Female rabbi in trouble for serving in NY "gay synagogue"
CBST (Congregation Beth Simchat Torah - the "gay synagogue") Rabbi Faces Expulsion Threat: Conservative movement cites violation of administrative rules, critics see ambivalence toward gay and lesbian rights.

Debra Nussbaum Cohen - Staff Writer
http://www.thejewishweek.com/news/newscontent.php3?artid=10391
Thursday, January 20, 2005 / 10 Shevat 5765

The Conservative movement’s Rabbinical Assembly says that one of its young members, Rabbi Ayelet Cohen, has flaunted its placement rules so flagrantly that next week it may decide to expel her.

Rabbi Cohen’s supporters say that her violations are relatively minor and that the threats are little more than a smokescreen for Conservative movement discomfort over gay and lesbian issues.

Rabbi Cohen, 30, has been working at Congregation Beth Simchat Torah since 2002, when she was ordained by the Jewish Theological Seminary and offered a newly created junior position at the synagogue. She had already been working at CBST, which with over 800 members is the world’s largest gay and lesbian congregation, after being placed there by JTS’ rabbinical student internship program.

After ordination, the Rabbinical Assembly’s placement rules require its 1,600 member rabbis to find work at a Conservative movement-affiliated synagogue or get a waiver exempting them.

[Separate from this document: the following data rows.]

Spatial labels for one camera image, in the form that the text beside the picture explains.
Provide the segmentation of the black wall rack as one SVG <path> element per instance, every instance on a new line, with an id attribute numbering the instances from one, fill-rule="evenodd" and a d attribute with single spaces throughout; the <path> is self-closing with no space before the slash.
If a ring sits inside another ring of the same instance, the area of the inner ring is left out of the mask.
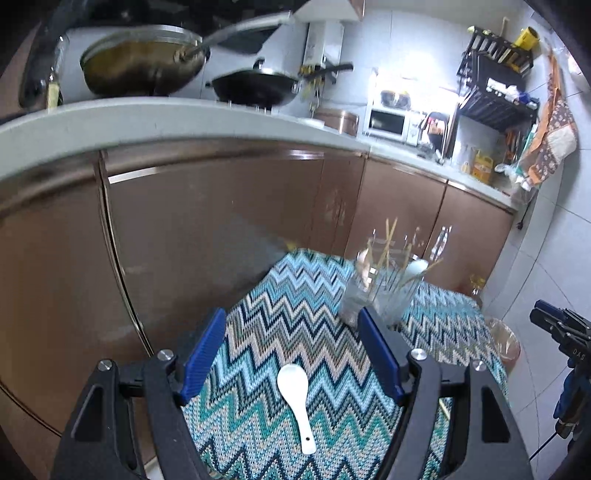
<path id="1" fill-rule="evenodd" d="M 532 123 L 540 108 L 526 91 L 532 53 L 478 26 L 468 33 L 457 71 L 460 114 L 499 132 Z"/>

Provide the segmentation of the brass coloured wok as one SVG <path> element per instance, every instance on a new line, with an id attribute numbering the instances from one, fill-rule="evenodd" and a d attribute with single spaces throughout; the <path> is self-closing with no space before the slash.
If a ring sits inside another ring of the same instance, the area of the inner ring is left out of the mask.
<path id="1" fill-rule="evenodd" d="M 99 97 L 167 96 L 197 77 L 211 47 L 293 21 L 290 12 L 264 15 L 224 27 L 205 38 L 168 25 L 132 27 L 88 47 L 80 66 L 87 87 Z"/>

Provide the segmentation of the brown rice cooker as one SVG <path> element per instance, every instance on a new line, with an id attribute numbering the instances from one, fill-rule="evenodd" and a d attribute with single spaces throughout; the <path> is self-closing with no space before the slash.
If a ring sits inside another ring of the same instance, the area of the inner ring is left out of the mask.
<path id="1" fill-rule="evenodd" d="M 318 108 L 312 115 L 325 123 L 325 127 L 337 130 L 341 134 L 356 137 L 359 131 L 360 117 L 342 109 Z"/>

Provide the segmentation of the white gas water heater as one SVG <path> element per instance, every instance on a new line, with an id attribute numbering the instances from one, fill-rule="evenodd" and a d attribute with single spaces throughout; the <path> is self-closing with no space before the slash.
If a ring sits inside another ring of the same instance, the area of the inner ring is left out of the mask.
<path id="1" fill-rule="evenodd" d="M 345 26 L 339 20 L 315 21 L 308 24 L 303 64 L 322 68 L 338 65 L 341 62 L 344 33 Z"/>

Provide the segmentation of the yellow detergent bottle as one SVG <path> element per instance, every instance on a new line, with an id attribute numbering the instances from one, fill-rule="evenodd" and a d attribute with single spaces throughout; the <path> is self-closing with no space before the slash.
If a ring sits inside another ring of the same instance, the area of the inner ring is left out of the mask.
<path id="1" fill-rule="evenodd" d="M 494 160 L 478 150 L 474 157 L 471 175 L 478 181 L 489 185 L 494 170 Z"/>

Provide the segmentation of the white ceramic soup spoon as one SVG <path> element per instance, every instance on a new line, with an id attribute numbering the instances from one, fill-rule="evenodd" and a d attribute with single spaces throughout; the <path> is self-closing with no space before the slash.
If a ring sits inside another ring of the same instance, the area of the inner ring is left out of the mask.
<path id="1" fill-rule="evenodd" d="M 297 422 L 301 437 L 301 453 L 311 455 L 317 452 L 314 434 L 307 412 L 308 375 L 301 366 L 287 364 L 280 368 L 276 377 L 277 388 L 290 407 Z"/>

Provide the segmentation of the zigzag patterned table mat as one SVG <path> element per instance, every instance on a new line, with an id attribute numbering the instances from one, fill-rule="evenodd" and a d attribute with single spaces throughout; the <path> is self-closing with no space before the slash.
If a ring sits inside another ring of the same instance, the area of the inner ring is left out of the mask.
<path id="1" fill-rule="evenodd" d="M 184 408 L 195 448 L 216 479 L 371 479 L 401 419 L 356 332 L 339 319 L 353 263 L 288 253 L 228 313 L 224 342 L 199 395 Z M 308 375 L 317 450 L 305 455 L 276 385 Z"/>

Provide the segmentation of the black wok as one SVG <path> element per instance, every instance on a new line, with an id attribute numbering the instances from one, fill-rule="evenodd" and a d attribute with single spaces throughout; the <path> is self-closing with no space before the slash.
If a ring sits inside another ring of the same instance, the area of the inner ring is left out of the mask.
<path id="1" fill-rule="evenodd" d="M 218 76 L 206 82 L 205 87 L 214 90 L 221 102 L 271 110 L 293 101 L 301 88 L 312 80 L 325 77 L 327 74 L 353 71 L 353 63 L 348 62 L 307 74 L 290 75 L 283 71 L 263 68 L 263 63 L 264 59 L 260 57 L 252 68 Z"/>

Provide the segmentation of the orange patterned hanging cloth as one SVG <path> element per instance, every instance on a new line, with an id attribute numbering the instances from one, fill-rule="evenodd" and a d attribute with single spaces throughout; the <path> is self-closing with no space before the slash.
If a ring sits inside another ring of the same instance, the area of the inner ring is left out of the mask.
<path id="1" fill-rule="evenodd" d="M 536 135 L 519 163 L 529 188 L 544 183 L 578 147 L 578 129 L 563 95 L 558 61 L 553 52 L 548 59 L 548 101 Z"/>

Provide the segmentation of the white microwave oven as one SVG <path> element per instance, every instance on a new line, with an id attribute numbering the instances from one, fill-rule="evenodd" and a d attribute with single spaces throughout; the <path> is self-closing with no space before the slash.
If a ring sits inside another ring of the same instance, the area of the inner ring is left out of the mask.
<path id="1" fill-rule="evenodd" d="M 372 104 L 367 108 L 363 134 L 388 141 L 417 146 L 419 127 L 424 115 L 413 110 L 402 110 Z"/>

When it wanted to hire Rabbi Cohen after her ordination, CBST’s senior rabbi, Sharon Kleinbaum, contacted the United Synagogue about becoming Conservative affiliated, but was told “point-blank,” she said, that it would not be eligible. The congregation is closest to Conservative movement practice in its adherence to kashrut and other aspects of traditional observance, and the refusal of its rabbis to officiate at interfaith weddings.

Rabbi Cohen, who is heterosexual, accepted the CBST position before applying for a waiver, which, after much negotiation and tension with the Rabbinical Assembly, was granted to her for two years.

This week Rabbi Cohen was vacationing in Spain and unavailable for comment.

“Some of the leaders of the movement have been a little too zealous about keeping us apart from CBST,” says Rabbi Mark Loeb, one of eight rabbis who in December wrote a letter to the Placement Commission urging it not to sanction Rabbi Cohen. He is also a member of the RA’s Executive Council, or board of directors.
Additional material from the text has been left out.